Retype all data exactly as given. Pictures should not be retyped.

------ DATA SECTION

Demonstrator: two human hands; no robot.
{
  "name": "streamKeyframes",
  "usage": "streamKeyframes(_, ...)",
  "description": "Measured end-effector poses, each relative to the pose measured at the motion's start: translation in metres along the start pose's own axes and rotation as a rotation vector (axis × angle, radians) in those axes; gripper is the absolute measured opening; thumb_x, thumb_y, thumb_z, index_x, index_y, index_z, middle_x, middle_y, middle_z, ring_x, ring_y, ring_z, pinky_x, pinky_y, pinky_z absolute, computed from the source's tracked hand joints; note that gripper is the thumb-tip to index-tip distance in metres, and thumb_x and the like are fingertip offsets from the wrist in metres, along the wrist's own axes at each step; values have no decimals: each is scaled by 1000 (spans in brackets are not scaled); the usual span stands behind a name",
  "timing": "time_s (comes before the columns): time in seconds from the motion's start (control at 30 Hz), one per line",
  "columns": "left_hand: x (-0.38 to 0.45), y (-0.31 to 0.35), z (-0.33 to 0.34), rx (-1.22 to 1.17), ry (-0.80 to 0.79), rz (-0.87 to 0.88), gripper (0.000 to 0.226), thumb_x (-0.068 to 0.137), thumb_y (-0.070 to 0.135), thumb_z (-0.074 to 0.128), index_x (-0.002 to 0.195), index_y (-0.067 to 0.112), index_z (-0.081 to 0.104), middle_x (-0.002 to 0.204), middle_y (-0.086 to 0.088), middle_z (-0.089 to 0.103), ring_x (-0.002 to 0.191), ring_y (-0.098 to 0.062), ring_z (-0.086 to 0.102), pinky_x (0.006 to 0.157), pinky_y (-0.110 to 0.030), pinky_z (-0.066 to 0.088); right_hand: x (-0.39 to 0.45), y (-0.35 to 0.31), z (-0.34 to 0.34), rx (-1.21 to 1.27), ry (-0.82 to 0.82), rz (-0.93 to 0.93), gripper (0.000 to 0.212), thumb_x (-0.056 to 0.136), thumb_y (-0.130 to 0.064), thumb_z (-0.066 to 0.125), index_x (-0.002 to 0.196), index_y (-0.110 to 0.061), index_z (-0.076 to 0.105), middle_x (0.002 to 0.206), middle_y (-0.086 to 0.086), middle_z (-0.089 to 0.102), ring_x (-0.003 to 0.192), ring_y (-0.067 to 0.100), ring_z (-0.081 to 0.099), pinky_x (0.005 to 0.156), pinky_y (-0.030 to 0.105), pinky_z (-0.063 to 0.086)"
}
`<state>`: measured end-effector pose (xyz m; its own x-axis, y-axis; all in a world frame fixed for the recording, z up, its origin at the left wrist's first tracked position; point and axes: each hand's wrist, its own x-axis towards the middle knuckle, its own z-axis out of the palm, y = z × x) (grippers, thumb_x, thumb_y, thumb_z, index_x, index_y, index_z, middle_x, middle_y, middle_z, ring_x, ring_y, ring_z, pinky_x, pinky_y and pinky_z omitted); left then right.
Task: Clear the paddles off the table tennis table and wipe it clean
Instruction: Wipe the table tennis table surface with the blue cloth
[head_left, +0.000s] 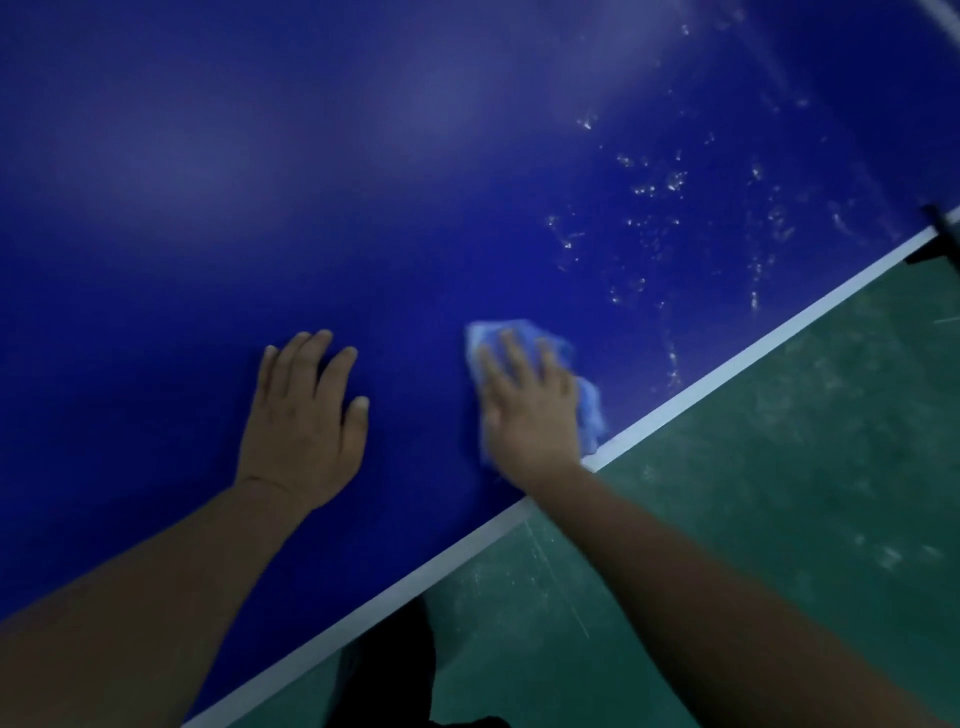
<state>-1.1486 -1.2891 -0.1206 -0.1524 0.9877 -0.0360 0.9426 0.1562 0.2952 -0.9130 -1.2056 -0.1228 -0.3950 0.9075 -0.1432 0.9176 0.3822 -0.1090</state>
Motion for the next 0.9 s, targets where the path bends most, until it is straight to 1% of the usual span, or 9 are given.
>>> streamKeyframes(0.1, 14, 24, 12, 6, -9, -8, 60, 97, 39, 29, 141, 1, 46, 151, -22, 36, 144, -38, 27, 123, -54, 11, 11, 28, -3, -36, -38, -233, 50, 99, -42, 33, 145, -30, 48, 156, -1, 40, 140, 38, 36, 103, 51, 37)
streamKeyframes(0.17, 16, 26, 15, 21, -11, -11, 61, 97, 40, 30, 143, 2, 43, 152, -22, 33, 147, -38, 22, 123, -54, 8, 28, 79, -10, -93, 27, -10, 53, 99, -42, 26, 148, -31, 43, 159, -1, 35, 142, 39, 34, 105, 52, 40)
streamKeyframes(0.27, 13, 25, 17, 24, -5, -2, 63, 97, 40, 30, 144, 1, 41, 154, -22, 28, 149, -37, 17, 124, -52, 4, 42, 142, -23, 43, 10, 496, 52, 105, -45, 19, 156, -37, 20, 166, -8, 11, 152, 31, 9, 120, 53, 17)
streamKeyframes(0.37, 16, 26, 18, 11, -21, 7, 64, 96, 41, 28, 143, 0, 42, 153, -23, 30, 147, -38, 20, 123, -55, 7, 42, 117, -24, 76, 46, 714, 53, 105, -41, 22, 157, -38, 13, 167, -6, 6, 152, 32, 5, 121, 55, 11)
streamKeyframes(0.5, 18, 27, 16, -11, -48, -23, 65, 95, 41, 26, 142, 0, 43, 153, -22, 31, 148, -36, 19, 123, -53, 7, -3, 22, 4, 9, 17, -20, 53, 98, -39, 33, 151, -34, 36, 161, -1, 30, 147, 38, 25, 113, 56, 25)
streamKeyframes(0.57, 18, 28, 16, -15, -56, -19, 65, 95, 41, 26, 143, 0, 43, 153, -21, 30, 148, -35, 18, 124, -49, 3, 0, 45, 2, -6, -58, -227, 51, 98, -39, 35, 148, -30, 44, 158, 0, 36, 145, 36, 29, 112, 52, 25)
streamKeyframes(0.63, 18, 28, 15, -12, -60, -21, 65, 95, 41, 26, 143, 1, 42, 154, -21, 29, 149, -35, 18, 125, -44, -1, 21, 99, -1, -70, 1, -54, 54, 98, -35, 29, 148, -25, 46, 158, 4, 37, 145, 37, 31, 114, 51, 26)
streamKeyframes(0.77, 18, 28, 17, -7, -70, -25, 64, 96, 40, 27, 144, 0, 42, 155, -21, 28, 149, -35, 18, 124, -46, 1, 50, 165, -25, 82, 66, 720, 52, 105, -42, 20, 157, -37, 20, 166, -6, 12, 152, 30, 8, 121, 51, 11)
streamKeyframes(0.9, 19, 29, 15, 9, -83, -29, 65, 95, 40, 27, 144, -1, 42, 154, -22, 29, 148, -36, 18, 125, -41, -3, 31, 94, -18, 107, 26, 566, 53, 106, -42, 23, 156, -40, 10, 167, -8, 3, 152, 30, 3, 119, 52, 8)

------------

YOUR RESPONSE:
Demonstrator: two human hands; no robot.
{
  "name": "streamKeyframes",
  "usage": "streamKeyframes(_, ...)",
  "description": "Measured end-effector poses, each relative to the pose measured at the motion's start: translation in metres along the start pose's own axes and rotation as a rotation vector (axis × angle, radians) in those axes; gripper is the absolute measured opening; thumb_x, thumb_y, thumb_z, index_x, index_y, index_z, middle_x, middle_y, middle_z, ring_x, ring_y, ring_z, pinky_x, pinky_y, pinky_z absolute, computed from the source's tracked hand joints; note that gripper is the thumb-tip to index-tip distance in metres, and thumb_x and the like are fingertip offsets from the wrist in metres, along the wrist's own axes at each step; values have no decimals: each is scaled by 1000 (spans in brackets are not scaled); the usual span stands behind a name",
  "timing": "time_s (comes before the columns): time in seconds from the motion's start (control at 30 Hz), one per line",
  "columns": "left_hand: x (-0.38 to 0.45), y (-0.31 to 0.35), z (-0.33 to 0.34), rx (-1.22 to 1.17), ry (-0.80 to 0.79), rz (-0.87 to 0.88), gripper (0.000 to 0.226), thumb_x (-0.068 to 0.137), thumb_y (-0.070 to 0.135), thumb_z (-0.074 to 0.128), index_x (-0.002 to 0.195), index_y (-0.067 to 0.112), index_z (-0.081 to 0.104), middle_x (-0.002 to 0.204), middle_y (-0.086 to 0.088), middle_z (-0.089 to 0.103), ring_x (-0.002 to 0.191), ring_y (-0.098 to 0.062), ring_z (-0.086 to 0.102), pinky_x (0.006 to 0.157), pinky_y (-0.110 to 0.030), pinky_z (-0.066 to 0.088); right_hand: x (-0.39 to 0.45), y (-0.35 to 0.31), z (-0.34 to 0.34), rx (-1.21 to 1.27), ry (-0.82 to 0.82), rz (-0.93 to 0.93), gripper (0.000 to 0.212), thumb_x (-0.056 to 0.136), thumb_y (-0.130 to 0.064), thumb_z (-0.066 to 0.125), index_x (-0.002 to 0.196), index_y (-0.110 to 0.061), index_z (-0.076 to 0.105), middle_x (0.002 to 0.206), middle_y (-0.086 to 0.086), middle_z (-0.089 to 0.102), ring_x (-0.003 to 0.192), ring_y (-0.067 to 0.100), ring_z (-0.081 to 0.099), pinky_x (0.005 to 0.156), pinky_y (-0.030 to 0.105), pinky_z (-0.063 to 0.086)"
}
`<state>`: measured end-effector pose (xyz m; its own x-axis, y-axis; all in a world frame fixed for the recording, z up, its origin at the left wrist's first tracked position; point and axes: each hand's wrist, its own x-axis towards the middle knuckle, its own z-axis out of the palm, y = z × x) (grippers, thumb_x, thumb_y, thumb_z, index_x, index_y, index_z, middle_x, middle_y, middle_z, ring_x, ring_y, ring_z, pinky_x, pinky_y and pinky_z omitted); left then right.
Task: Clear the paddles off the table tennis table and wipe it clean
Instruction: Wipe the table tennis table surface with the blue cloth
[head_left, +0.000s] 
<state>-1.1486 -1.2891 -0.1206 -0.1524 0.9877 -0.0360 0.9426 0.1562 0.2952 -0.9130 -1.2056 -0.1228 -0.3950 0.9075 -0.1432 0.9176 0.3822 -0.1090</state>
Motion for the next 0.9 s, targets where the path bends most, until it is straight to 1% of the usual span, or 9 are given.
>>> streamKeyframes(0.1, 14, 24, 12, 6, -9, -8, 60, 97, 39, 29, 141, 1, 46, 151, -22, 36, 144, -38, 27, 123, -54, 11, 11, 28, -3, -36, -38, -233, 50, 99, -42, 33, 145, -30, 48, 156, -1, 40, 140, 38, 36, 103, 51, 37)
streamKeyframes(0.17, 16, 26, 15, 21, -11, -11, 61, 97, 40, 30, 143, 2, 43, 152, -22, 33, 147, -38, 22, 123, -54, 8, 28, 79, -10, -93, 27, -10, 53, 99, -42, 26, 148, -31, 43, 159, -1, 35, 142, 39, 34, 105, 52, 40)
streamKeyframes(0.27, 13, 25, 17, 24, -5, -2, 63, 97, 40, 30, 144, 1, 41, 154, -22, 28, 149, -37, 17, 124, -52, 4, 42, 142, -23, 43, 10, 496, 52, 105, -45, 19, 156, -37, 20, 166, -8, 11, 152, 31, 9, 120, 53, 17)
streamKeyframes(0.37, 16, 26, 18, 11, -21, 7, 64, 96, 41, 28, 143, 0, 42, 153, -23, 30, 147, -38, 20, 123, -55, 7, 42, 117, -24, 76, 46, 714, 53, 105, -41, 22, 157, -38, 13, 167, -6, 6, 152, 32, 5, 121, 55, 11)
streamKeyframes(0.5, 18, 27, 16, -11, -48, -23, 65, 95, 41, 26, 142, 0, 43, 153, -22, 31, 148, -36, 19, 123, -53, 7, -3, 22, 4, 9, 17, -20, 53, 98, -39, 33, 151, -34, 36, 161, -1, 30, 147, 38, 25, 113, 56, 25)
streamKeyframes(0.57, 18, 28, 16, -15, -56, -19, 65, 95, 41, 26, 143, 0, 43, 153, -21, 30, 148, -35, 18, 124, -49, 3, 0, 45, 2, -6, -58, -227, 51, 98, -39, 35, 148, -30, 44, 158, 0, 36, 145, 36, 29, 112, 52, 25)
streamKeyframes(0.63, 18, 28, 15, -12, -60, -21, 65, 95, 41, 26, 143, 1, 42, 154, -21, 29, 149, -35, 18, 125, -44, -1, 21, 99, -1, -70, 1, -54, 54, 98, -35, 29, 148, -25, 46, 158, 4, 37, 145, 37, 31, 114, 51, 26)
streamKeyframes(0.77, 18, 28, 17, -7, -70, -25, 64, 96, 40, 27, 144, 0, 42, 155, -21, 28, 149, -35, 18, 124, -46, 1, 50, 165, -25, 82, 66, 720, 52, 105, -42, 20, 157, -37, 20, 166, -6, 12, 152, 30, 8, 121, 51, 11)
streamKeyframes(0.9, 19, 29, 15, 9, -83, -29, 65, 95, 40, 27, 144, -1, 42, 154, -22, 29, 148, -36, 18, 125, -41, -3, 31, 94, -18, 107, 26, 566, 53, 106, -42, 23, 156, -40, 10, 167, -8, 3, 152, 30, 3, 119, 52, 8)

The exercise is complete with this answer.